According to a recent report from Reuters, a Turkish court has jailed six suspects as part of its investigation into local cryptocurrency exchange Thodex. The group of suspects, who are reportedly being held pending trial, include the brother and sister of Thodex CEO Faruk Fatih Ozer, as well as senior company employees.
Ozer fled Turkey earlier this month, leaving the funds of about 390,000 users of the exchange irretrievable. Bitcoin accounted for 1.73% of Thodex’s total volume at the time, more than $10 million worth. Thodex and Ozer cited liquidity problems, a years-old hacking incident and the inability to transfer shares to an outside investor as reasons for the apparent exit scam.

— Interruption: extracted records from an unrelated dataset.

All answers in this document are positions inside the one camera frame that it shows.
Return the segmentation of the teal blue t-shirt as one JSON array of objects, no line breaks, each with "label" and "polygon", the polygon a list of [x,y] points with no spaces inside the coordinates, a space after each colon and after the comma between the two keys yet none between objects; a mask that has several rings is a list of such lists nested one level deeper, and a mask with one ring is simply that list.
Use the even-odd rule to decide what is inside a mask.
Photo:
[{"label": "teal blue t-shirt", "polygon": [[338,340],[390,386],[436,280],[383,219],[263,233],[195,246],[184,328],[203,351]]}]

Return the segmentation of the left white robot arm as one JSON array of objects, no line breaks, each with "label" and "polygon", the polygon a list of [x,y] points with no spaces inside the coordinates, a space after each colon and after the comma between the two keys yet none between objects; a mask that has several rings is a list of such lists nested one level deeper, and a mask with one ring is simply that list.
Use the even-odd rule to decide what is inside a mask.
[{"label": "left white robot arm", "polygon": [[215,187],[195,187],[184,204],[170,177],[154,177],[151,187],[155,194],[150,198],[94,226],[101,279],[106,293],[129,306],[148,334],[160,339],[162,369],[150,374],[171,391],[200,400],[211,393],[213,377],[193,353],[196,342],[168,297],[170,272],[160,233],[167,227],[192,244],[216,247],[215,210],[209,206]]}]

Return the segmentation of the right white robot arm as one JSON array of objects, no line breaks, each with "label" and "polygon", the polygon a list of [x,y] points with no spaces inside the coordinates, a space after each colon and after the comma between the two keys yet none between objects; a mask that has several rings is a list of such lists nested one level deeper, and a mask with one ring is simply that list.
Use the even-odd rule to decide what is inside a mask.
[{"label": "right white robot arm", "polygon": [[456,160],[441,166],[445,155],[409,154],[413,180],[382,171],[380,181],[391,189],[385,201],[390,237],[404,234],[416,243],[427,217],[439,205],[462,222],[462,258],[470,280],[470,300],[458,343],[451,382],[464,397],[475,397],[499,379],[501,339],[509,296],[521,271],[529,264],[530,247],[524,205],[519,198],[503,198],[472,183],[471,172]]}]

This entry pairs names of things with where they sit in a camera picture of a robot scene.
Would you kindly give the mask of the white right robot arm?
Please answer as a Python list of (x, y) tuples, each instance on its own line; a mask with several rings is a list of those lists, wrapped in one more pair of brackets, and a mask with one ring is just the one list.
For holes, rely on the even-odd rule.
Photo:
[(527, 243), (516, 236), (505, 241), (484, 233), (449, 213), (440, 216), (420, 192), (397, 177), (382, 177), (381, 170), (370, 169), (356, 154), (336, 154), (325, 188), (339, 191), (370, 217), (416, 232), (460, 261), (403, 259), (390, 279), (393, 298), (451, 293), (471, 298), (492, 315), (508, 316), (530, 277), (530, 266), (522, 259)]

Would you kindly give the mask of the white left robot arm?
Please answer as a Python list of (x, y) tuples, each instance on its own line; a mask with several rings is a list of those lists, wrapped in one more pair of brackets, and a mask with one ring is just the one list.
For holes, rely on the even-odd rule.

“At least 83 people were detained over the past week as users of the platform said the company scammed them and blocked access to accounts and money withdrawals,” Reuters reported. “Most of those detained over the past week have been released. Others, including seven on Thursday, were let go with judicial control measures.”
The Turkish government is also reportedly exploring the idea of establishing a central custodian bank for cryptocurrency exchanges following the issues with Thodex, as well as the local cryptocurrency exchange Vebitcoin. Turkish authorities reportedly arrested four employees of Vebitcoin earlier this week.
The Turkish government instituted a ban on cryptocurrency payments earlier this month as well, as its own fiat currency is rapidly being devalued.
Though it is not possible for a government to outright ban a decentralized financial system like Bitcoin, it can make it difficult for citizens to leverage, particularly by instituting restrictions on payments services and bitcoin exchanges. While the reported actions of Ozer and the operators of Vebitcoin appear to justify regulatory action, forthcoming government restrictions or custody requirements for Bitcoin could oppress what is meant to be a sovereign route to financial security for Turkey’s citizens.